For large AVMs, embolization is a recognized auxiliary method to reduce the size, and it has also become an intervention for the purpose of promoting SRS to treat small AVMs. A large number of previous studies have shown that embolization combined with SRS reduces the occlusion rate of AVM. A meta-analysis of 12 studies showed that the occlusion rate of 681 AVMs who received embolization combined with SRS was lower than that of 978 who received SRS alone (48% vs 63%, P<0.00001). However, patients receiving E+SRS used the characteristics of AVM parameters after embolization. Therefore, these comparisons are biased because patients receiving embolization may have a larger initial volume of AVM and more complex vascular architecture than patients receiving SRS alone. In order to compare the SRS results of embolic and non-embolism AVM, the characteristics of the initial and pre-embolism AVM must be analyzed.

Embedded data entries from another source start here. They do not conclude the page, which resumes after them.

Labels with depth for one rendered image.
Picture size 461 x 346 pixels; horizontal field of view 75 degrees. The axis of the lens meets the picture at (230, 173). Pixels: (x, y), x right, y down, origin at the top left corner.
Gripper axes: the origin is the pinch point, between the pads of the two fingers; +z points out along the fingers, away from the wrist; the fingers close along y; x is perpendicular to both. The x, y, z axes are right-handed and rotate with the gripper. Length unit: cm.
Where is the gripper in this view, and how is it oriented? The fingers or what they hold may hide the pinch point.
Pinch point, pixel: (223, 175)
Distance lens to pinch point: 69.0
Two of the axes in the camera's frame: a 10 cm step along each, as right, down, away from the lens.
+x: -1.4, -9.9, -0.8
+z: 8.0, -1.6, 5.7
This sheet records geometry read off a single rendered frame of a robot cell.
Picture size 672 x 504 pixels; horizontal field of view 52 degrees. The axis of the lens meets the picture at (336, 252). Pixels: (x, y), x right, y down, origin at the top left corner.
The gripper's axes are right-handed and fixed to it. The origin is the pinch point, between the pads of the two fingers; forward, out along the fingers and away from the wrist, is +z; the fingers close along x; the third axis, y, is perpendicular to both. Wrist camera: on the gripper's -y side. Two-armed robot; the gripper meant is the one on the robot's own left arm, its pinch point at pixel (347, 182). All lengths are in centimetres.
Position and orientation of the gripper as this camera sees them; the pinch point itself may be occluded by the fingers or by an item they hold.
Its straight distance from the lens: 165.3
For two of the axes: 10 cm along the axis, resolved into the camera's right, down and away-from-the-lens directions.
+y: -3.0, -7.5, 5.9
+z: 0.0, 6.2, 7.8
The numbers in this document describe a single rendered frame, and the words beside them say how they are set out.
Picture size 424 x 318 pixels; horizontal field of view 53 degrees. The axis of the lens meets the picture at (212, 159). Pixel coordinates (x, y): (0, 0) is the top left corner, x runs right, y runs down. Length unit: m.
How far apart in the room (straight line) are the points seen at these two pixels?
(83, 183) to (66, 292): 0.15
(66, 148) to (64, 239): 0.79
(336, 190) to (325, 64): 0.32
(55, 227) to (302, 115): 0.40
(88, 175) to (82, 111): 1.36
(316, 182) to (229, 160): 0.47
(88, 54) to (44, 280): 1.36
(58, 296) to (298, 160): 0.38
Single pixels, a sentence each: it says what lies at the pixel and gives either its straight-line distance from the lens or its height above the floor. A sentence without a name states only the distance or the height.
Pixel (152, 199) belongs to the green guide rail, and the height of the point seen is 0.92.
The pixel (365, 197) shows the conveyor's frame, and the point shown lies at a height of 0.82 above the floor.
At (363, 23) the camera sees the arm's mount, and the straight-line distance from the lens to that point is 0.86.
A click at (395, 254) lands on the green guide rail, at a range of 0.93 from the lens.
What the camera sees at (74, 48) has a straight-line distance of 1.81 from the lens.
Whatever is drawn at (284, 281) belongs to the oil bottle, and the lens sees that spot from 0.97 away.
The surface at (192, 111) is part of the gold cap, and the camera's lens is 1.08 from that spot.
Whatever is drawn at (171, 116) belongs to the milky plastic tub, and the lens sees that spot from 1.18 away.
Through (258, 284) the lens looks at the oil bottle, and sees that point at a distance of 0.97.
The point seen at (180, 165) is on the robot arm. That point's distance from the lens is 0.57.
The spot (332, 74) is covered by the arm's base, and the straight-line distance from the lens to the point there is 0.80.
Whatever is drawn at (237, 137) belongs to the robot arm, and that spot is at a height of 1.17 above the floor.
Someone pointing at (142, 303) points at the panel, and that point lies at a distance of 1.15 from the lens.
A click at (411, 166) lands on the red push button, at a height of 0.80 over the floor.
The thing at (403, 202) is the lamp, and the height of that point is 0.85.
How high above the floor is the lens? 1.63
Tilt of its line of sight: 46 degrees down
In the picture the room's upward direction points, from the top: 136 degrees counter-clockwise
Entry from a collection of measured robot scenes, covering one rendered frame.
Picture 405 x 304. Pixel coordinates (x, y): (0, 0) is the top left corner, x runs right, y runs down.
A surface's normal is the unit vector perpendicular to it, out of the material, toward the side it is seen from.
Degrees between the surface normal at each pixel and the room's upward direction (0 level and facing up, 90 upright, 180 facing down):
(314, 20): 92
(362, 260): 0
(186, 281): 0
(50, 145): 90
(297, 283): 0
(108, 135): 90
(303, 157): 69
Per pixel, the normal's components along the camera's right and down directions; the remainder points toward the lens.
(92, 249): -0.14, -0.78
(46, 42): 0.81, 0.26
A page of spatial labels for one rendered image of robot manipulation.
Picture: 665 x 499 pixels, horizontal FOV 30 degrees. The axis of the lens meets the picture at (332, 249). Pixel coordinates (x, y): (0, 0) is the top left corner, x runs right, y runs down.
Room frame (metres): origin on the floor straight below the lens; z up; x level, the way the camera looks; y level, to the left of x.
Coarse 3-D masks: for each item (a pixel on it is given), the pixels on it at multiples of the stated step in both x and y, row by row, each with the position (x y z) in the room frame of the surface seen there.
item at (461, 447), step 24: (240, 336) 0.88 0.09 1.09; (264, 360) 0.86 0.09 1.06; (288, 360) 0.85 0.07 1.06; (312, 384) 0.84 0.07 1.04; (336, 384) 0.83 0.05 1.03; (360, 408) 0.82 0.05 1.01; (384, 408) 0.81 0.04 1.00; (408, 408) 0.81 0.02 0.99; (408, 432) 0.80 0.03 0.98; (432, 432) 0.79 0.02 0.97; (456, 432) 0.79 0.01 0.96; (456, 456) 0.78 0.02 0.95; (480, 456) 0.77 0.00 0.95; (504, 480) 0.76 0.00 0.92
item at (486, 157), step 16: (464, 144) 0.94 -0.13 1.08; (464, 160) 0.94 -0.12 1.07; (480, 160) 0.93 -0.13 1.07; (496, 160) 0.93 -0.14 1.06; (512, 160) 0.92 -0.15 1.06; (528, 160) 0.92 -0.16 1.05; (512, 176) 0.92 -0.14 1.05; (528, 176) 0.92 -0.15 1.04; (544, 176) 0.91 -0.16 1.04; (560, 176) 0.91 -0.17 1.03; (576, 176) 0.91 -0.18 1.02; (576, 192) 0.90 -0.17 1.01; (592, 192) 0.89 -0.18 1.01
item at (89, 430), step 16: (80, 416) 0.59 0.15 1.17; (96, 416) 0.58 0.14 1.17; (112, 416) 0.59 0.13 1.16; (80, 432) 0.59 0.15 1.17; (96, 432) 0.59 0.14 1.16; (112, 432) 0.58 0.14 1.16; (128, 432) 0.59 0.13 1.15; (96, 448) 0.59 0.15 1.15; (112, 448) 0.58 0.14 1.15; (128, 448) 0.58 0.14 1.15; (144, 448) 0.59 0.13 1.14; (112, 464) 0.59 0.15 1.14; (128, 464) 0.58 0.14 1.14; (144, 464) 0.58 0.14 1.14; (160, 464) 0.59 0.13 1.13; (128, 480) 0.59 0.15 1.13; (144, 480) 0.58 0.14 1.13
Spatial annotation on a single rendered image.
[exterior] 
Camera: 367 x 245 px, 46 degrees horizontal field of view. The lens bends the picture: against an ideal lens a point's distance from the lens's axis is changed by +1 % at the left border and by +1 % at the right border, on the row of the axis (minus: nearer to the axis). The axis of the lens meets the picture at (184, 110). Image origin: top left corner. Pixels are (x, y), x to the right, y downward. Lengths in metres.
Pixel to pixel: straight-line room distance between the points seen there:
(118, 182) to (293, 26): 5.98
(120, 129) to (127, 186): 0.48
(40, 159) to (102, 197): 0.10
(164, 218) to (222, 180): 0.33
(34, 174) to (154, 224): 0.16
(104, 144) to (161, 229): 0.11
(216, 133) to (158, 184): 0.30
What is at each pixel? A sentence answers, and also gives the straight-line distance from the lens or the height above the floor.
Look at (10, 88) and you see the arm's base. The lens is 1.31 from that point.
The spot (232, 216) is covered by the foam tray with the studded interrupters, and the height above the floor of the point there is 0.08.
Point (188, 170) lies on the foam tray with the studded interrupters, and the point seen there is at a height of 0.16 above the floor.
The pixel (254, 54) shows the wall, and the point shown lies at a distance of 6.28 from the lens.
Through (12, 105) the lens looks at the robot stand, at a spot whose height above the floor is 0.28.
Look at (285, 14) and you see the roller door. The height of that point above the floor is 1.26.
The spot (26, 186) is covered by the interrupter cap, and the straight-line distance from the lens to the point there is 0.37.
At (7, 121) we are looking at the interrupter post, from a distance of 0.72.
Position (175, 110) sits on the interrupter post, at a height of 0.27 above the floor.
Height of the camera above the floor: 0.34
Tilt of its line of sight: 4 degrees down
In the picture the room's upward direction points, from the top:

AVM embolization has no negative effects on post-SRS occlusion, post-SRS bleeding and overall complications. Embolization before SRS seems to provide some protection against adverse radiation effects, but this potential benefit may be offset by the risks of AVM neurovascular intervention. The results of this study refute the popular belief that early lesion embolization has a negative impact on SRS-induced occlusion of AVMs. In the multimodal management of AVM with large volume or high-risk vascular architecture, neoadjuvant embolization will not increase the occlusion rate of AVMs after SRS. Therefore, when using this treatment strategy, appropriate AVMs should be carefully selected.